Work task
Each line below with the word "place" needs to be copied.

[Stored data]
*****

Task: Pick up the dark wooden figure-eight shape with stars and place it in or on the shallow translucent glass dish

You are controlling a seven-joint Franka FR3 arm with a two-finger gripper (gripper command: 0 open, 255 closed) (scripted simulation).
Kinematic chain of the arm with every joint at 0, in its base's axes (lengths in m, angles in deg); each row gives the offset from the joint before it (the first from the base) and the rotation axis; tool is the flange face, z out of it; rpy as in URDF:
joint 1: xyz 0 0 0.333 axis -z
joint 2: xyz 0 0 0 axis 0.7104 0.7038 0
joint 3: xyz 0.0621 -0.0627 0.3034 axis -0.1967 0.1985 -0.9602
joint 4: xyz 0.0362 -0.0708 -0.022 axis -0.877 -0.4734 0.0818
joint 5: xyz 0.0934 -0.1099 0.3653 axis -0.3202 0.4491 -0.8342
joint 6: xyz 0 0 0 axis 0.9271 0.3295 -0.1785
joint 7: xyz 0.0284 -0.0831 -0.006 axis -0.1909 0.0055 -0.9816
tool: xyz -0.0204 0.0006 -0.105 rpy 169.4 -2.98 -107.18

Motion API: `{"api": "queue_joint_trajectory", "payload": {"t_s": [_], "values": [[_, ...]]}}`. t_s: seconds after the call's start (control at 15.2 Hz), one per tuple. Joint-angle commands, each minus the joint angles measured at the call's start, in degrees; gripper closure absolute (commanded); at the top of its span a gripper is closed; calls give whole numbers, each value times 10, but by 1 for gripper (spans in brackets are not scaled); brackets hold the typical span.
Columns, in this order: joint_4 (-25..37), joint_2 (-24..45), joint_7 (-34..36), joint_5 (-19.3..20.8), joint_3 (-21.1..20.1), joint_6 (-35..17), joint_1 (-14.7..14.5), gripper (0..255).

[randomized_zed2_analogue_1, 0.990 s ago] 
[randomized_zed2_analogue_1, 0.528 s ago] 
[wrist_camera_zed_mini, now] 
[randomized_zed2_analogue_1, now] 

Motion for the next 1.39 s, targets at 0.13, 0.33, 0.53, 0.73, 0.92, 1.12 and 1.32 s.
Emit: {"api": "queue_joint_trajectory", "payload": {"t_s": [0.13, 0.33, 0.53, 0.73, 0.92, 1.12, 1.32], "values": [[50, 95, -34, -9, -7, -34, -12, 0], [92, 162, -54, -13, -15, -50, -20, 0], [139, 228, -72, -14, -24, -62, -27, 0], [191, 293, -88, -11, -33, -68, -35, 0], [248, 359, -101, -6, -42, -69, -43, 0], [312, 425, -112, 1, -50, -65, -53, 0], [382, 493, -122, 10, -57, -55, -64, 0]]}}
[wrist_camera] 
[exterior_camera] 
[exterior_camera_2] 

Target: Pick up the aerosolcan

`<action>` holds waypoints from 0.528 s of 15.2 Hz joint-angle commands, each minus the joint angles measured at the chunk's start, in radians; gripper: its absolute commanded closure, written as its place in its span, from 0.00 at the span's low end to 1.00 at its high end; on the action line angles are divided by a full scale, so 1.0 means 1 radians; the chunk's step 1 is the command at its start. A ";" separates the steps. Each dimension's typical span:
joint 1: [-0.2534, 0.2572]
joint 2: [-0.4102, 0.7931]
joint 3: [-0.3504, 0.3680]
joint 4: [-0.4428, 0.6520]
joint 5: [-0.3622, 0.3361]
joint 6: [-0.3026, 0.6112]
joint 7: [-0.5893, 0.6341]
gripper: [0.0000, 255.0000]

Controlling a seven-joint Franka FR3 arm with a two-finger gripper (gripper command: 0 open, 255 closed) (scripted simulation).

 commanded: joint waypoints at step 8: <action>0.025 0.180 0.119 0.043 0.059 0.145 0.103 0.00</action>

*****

Response
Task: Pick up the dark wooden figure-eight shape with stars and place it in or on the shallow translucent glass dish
`<action>` holds waypoints from 0.528 s of 15.2 Hz joint-angle commands, each minus the joint angles measured at the chunk's start, in radians; gripper: its absolute commanded closure, written as its place in its span, from 0.00 at the span's low end to 1.00 at its high end; on the action line angles are divided by a full scale, so 1.0 means 1 radians; the chunk's step 1 is the command at its start. A ";" separates the steps. Each dimension's typical span:

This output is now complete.